- Born: Dinesh Lalvani 1973 (age 52–53)
- Title: Chairman and CEO, Binatone
- Spouse: Lisa Haydon ​(m. 2016)​
- Children: 3
- Father: Gulu Lalvani
- Relatives: Kartar Lalvani (uncle) Tej Lalvani (cousin)

= Dino Lalvani =

British businessman (born 1973)

Dinesh "Dino" Lalvani (born 1973) is a British businessman, and the chairman and chief executive officer of Binatone, founded by his father Gulu Lalvani, and Hubble Connected – an IoT platform.

== Career ==
Lalvani purchased Binatone, a company that produces mobile phones, GPS devices, baby monitors and other cordless devices, from his father, Gulu Lalvani, in 2008. Since his acquisition, he has been the chairman and CEO of the company. He has previously been COO, and sales and marketing director.
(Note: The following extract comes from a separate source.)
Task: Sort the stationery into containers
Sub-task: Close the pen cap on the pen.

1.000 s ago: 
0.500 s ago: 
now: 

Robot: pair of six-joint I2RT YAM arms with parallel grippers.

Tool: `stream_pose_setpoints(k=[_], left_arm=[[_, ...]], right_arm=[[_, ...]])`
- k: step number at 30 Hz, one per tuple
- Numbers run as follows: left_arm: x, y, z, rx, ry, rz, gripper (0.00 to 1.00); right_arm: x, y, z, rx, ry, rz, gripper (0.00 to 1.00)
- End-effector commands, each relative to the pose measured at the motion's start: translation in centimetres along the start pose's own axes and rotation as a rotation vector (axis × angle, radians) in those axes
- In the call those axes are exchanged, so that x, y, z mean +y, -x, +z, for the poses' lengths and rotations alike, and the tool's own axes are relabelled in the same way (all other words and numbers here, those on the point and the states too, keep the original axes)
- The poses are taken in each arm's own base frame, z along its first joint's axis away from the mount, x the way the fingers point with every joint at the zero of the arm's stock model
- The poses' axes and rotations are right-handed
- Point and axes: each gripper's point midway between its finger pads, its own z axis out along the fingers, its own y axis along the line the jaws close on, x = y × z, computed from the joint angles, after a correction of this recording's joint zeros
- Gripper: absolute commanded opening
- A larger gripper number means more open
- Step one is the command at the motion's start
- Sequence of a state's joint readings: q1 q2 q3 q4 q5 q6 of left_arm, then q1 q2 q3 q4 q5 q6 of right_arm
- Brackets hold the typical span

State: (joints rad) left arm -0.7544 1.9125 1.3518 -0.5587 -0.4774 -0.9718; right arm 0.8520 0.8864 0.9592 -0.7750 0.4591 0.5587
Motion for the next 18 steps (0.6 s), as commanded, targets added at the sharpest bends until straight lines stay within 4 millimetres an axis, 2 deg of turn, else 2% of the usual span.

In 2012, Binatone became a global licensee of Motorola, producing audio equipment, GPS devices, dash cams, and other electronics under the brand.

Lalvani is the CEO of the internet-of-things company Hubble Connected, which develops wireless products for Motorola.

==Personal life==
He has been married to Indian actress Lisa Haydon since 2016, and they have three children.